§ Task description:
All that should be output is the block of lines below from the line with "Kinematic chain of" to the line with "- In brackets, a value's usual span", both included, exactly as written.
==*==
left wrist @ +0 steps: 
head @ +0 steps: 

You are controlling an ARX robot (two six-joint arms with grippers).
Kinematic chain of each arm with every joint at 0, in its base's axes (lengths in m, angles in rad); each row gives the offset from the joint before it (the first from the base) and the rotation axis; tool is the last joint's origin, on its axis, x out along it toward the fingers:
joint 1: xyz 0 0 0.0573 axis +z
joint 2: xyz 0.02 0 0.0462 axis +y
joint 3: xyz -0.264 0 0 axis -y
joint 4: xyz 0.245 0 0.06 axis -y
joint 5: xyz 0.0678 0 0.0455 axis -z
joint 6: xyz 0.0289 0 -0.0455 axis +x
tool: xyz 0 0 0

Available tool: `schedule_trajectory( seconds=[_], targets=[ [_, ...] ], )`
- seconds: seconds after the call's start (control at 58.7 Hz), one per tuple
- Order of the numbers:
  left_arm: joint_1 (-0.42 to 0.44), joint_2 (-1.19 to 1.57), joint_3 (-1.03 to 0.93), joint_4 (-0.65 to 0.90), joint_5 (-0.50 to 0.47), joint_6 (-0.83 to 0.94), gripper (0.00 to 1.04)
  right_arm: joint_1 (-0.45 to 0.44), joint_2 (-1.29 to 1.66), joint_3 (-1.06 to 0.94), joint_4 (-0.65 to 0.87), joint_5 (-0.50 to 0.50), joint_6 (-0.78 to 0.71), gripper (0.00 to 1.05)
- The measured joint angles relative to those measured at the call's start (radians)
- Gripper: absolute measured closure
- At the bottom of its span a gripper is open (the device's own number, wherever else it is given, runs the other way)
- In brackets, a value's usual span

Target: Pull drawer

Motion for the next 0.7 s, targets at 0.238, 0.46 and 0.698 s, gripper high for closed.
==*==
§ Answer for this exercise:
Kinematic chain of each arm with every joint at 0, in its base's axes (lengths in m, angles in rad); each row gives the offset from the joint before it (the first from the base) and the rotation axis; tool is the last joint's origin, on its axis, x out along it toward the fingers:
joint 1: xyz 0 0 0.0573 axis +z
joint 2: xyz 0.02 0 0.0462 axis +y
joint 3: xyz -0.264 0 0 axis -y
joint 4: xyz 0.245 0 0.06 axis -y
joint 5: xyz 0.0678 0 0.0455 axis -z
joint 6: xyz 0.0289 0 -0.0455 axis +x
tool: xyz 0 0 0

Available tool: `schedule_trajectory( seconds=[_], targets=[ [_, ...] ], )`
- seconds: seconds after the call's start (control at 58.7 Hz), one per tuple
- Order of the numbers:
  left_arm: joint_1 (-0.42 to 0.44), joint_2 (-1.19 to 1.57), joint_3 (-1.03 to 0.93), joint_4 (-0.65 to 0.90), joint_5 (-0.50 to 0.47), joint_6 (-0.83 to 0.94), gripper (0.00 to 1.04)
  right_arm: joint_1 (-0.45 to 0.44), joint_2 (-1.29 to 1.66), joint_3 (-1.06 to 0.94), joint_4 (-0.65 to 0.87), joint_5 (-0.50 to 0.50), joint_6 (-0.78 to 0.71), gripper (0.00 to 1.05)
- The measured joint angles relative to those measured at the call's start (radians)
- Gripper: absolute measured closure
- At the bottom of its span a gripper is open (the device's own number, wherever else it is given, runs the other way)
- In brackets, a value's usual span

The output is finished and nothing more is needed.